> _DATASET CONTENT_:
+-------+

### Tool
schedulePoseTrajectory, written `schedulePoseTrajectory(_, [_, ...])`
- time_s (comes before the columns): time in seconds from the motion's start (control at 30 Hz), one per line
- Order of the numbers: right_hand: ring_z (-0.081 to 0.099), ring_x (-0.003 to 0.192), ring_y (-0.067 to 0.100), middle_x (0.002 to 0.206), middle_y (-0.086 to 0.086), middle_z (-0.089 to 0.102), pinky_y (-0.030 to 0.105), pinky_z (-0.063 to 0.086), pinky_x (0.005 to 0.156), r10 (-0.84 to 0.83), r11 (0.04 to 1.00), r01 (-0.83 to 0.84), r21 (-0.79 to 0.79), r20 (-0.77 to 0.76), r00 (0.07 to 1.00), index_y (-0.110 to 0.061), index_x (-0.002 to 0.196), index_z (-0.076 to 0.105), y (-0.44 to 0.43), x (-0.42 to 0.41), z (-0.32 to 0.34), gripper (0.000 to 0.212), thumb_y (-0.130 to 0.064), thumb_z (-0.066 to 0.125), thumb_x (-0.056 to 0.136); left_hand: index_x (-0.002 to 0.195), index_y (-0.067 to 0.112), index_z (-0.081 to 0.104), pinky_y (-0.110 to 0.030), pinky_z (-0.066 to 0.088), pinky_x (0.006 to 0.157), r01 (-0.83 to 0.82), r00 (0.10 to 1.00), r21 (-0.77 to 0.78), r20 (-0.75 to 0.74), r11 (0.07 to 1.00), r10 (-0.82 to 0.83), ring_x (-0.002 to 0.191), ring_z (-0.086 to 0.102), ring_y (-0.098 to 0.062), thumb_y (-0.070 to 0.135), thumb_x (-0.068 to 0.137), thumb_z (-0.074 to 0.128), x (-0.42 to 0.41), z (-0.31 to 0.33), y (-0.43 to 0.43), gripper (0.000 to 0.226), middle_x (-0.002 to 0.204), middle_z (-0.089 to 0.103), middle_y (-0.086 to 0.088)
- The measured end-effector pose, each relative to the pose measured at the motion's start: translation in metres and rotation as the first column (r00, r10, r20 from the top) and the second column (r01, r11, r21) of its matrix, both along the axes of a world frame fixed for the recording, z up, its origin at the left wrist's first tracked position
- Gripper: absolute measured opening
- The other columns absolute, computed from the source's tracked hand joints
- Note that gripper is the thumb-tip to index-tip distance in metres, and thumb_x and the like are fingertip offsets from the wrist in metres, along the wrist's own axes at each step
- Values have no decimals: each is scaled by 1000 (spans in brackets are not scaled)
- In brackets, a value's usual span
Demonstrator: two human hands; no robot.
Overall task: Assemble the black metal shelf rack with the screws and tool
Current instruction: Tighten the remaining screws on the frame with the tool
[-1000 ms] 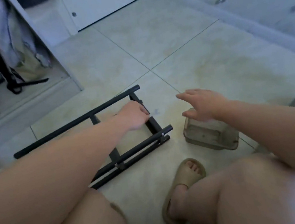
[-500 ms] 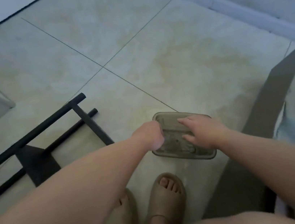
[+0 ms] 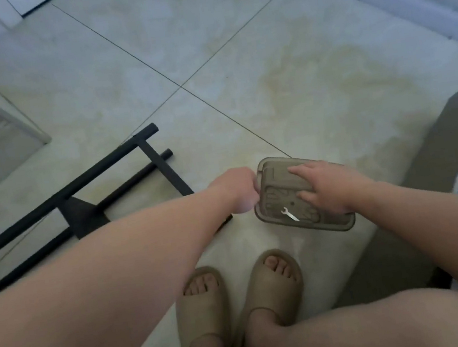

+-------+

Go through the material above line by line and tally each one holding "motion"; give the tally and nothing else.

2